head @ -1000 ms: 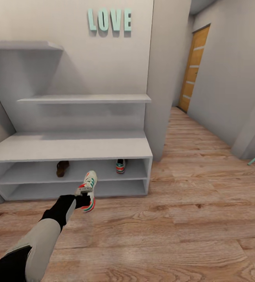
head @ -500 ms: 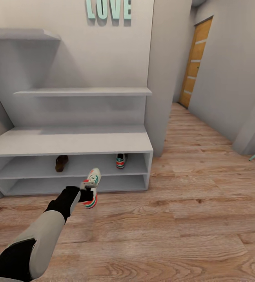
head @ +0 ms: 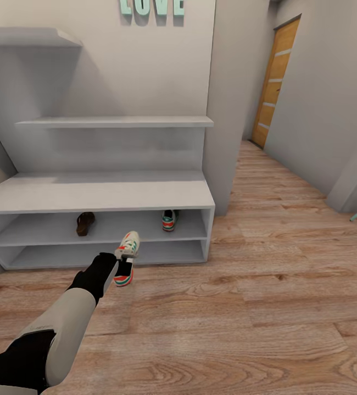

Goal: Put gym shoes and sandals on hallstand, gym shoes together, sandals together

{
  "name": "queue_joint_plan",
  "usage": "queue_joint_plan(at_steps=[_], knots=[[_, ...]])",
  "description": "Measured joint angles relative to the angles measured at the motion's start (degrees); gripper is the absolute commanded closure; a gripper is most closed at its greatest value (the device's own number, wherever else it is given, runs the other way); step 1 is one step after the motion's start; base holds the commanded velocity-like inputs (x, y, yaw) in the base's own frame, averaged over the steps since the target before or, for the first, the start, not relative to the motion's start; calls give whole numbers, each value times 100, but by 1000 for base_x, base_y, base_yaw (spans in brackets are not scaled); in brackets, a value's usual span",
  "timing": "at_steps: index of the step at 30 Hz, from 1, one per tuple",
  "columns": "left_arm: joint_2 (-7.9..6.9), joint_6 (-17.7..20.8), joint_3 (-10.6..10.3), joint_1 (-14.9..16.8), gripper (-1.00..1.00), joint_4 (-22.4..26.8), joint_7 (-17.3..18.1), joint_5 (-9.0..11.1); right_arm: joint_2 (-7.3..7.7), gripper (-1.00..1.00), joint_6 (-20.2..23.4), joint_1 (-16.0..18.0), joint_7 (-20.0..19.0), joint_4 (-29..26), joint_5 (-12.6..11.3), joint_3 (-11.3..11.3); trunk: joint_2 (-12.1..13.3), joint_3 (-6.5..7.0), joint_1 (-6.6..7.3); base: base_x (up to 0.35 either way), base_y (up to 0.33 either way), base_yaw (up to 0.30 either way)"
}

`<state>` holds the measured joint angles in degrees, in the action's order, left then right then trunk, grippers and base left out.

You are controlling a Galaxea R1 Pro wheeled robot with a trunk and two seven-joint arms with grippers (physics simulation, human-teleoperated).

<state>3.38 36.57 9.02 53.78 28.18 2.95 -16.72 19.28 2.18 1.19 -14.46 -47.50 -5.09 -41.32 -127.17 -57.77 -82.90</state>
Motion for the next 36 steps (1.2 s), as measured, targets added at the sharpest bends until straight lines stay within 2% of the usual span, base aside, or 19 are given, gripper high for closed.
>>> queue_joint_plan(at_steps=[9, 11, 12, 15, 21, 31, 36], knots=[[74, -78, 22, -27, 100, 11, -13, 13, -19, 100, -11, -7, 0, 19, 48, -1, 0, -2, 0, 0, 0, 0], [85, -202, 27, -47, 100, 8, -16, 14, -24, 100, -11, -8, 1, 22, 124, 1, 0, -2, 0, 117, 0, 0], [90, -409, 38, -88, 100, 3, -18, 16, -27, 100, -12, -8, 1, 24, 189, -3, 0, -2, 2, 233, 0, 0], [87, -627, 53, -113, 100, -18, -19, 14, -27, 100, -12, -9, 1, 24, 213, -17, 0, -1, 3, 290, 0, 0], [83, -830, 62, -124, 100, -55, -19, 20, -28, 100, -12, -9, 1, 24, 223, -15, 0, -1, 4, 326, 0, 0], [92, -851, 63, -125, 100, -69, -19, 21, -28, 100, -12, -10, 1, 22, 225, -15, 0, -1, 3, 325, -91, 0], [93, -851, 56, -126, 100, -83, -19, 20, -28, 100, -1, -9, 1, 18, 223, -9, 0, -2, 1, 135, -44, 0]])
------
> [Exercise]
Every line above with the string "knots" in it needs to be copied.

> [Completed exercise]
  "usage": "queue_joint_plan(at_steps=[_], knots=[[_, ...]])",
>>> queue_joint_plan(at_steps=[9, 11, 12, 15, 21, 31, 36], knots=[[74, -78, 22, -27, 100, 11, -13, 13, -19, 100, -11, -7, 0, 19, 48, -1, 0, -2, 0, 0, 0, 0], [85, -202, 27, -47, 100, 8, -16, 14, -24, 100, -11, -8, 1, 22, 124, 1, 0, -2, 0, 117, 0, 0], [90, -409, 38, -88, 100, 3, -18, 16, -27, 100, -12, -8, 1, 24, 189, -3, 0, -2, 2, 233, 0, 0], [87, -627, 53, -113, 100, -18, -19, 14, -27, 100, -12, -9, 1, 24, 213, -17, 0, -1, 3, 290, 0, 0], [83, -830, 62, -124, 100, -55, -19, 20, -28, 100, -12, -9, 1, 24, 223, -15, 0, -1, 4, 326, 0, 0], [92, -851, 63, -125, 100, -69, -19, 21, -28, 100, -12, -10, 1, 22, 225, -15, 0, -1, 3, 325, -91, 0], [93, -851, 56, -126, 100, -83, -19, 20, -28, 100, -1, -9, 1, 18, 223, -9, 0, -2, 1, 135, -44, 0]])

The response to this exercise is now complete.